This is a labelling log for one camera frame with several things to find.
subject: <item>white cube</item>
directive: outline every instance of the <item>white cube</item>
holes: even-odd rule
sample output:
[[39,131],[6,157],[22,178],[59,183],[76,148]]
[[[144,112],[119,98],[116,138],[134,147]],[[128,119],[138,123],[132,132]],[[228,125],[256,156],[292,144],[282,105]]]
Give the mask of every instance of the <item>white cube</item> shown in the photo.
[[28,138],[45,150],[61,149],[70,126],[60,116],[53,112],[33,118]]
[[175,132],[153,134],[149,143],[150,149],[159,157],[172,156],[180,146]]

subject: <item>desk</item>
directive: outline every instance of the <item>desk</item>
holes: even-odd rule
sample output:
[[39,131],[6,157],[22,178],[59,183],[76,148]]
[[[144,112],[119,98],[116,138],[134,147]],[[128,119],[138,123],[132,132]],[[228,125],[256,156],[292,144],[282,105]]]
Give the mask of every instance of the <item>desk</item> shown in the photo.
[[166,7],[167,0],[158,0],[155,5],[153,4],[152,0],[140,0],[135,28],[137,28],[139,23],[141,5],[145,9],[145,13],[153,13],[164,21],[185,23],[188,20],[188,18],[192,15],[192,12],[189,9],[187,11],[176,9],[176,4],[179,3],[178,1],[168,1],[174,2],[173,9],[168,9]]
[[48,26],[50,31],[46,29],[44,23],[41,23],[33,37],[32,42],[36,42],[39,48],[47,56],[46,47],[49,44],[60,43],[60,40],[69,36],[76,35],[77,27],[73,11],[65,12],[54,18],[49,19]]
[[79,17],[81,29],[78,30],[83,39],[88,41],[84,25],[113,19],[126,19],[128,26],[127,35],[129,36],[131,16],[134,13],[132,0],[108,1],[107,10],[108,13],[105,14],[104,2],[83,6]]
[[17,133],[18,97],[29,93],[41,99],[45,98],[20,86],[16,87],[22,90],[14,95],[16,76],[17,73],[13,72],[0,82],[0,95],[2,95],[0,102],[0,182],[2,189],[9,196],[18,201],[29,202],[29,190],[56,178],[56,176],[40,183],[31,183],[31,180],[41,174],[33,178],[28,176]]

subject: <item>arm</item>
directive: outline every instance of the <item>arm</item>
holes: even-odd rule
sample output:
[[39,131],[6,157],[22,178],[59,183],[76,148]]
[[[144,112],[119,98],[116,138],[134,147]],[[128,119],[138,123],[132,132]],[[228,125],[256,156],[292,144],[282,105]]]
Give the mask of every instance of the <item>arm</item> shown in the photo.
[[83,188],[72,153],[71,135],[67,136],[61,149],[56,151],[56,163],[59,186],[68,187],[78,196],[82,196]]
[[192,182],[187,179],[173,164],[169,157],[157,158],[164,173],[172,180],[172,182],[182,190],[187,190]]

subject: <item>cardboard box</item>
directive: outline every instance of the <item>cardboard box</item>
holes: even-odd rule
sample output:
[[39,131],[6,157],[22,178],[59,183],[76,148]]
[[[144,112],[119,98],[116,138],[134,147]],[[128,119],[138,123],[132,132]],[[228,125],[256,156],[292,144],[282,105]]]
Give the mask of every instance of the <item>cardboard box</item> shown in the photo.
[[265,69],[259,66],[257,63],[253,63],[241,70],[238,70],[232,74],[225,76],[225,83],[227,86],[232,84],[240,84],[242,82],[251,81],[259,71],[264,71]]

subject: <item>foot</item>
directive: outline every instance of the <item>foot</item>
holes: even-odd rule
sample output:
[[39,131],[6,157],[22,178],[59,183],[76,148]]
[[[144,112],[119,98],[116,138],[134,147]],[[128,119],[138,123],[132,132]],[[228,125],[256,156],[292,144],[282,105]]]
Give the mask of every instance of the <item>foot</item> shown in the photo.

________

Task statement: Output the listing above without altering a single character.

Result for this task:
This is a labelling log for one camera frame with several things to find.
subject: <item>white cube</item>
directive: outline every instance of the <item>white cube</item>
holes: even-odd rule
sample output:
[[39,131],[6,157],[22,178],[59,183],[76,148]]
[[[144,112],[119,98],[116,138],[134,147]],[[128,119],[138,123],[132,132]],[[228,125],[256,156],[292,144],[282,105]]]
Give the mask of every instance of the <item>white cube</item> shown in the photo.
[[28,138],[45,150],[61,149],[70,126],[60,116],[53,112],[33,118]]
[[175,132],[153,134],[149,143],[150,149],[159,157],[172,156],[180,146]]

subject: <item>desk</item>
directive: outline every instance of the <item>desk</item>
holes: even-odd rule
sample output:
[[39,131],[6,157],[22,178],[59,183],[76,148]]
[[[144,112],[119,98],[116,138],[134,147]],[[128,119],[138,123],[132,132]],[[228,125],[256,156],[292,144],[282,105]]]
Give the mask of every instance of the <item>desk</item> shown in the photo.
[[166,7],[167,0],[158,0],[155,5],[153,4],[152,0],[140,0],[135,28],[137,28],[139,23],[141,5],[145,9],[145,13],[153,13],[164,21],[185,23],[188,20],[188,18],[192,15],[192,12],[189,9],[187,11],[176,9],[176,4],[179,3],[178,1],[168,1],[174,2],[173,9],[168,9]]
[[48,26],[50,31],[46,29],[44,23],[41,23],[33,37],[32,42],[36,42],[39,48],[47,56],[46,47],[49,44],[60,43],[60,40],[69,36],[76,35],[77,27],[73,11],[65,12],[54,18],[49,19]]
[[79,17],[81,29],[78,30],[83,39],[88,41],[84,25],[113,19],[126,19],[128,26],[127,35],[129,36],[131,16],[134,13],[132,0],[108,1],[107,10],[108,13],[105,14],[104,2],[83,6]]
[[17,133],[18,97],[29,93],[41,99],[45,98],[20,86],[16,87],[22,90],[14,95],[16,76],[17,73],[13,72],[0,82],[0,95],[2,95],[0,102],[0,182],[2,189],[9,196],[18,201],[29,202],[29,190],[56,178],[56,176],[40,183],[31,183],[31,180],[41,174],[33,178],[28,176]]

subject: <item>arm</item>
directive: outline every instance of the <item>arm</item>
holes: even-odd rule
sample output:
[[39,131],[6,157],[22,178],[59,183],[76,148]]
[[[144,112],[119,98],[116,138],[134,147]],[[128,119],[138,123],[132,132]],[[228,125],[256,156],[292,144],[282,105]]]
Give the mask of every instance of the <item>arm</item> shown in the photo.
[[83,188],[72,153],[71,135],[67,136],[61,149],[56,151],[56,163],[59,186],[68,187],[78,196],[82,196]]
[[192,182],[187,179],[173,164],[169,157],[157,158],[164,173],[172,180],[172,182],[182,190],[187,190]]

subject: <item>cardboard box</item>
directive: outline every instance of the <item>cardboard box</item>
holes: even-odd rule
sample output:
[[39,131],[6,157],[22,178],[59,183],[76,148]]
[[[144,112],[119,98],[116,138],[134,147]],[[128,119],[138,123],[132,132]],[[228,125],[256,156],[292,144],[282,105]]]
Give the mask of every instance of the <item>cardboard box</item> shown in the photo.
[[265,69],[259,66],[257,63],[253,63],[241,70],[238,70],[232,74],[225,76],[225,83],[227,86],[232,84],[240,84],[242,82],[251,81],[259,71],[264,71]]

subject: <item>foot</item>
directive: outline every instance of the <item>foot</item>
holes: even-odd rule
sample output:
[[39,131],[6,157],[22,178],[59,183],[76,148]]
[[[144,112],[119,98],[116,138],[134,147]],[[128,119],[138,123],[132,132]],[[228,125],[256,156],[292,144],[282,105]]]
Give the mask of every instance of the <item>foot</item> shown in the photo.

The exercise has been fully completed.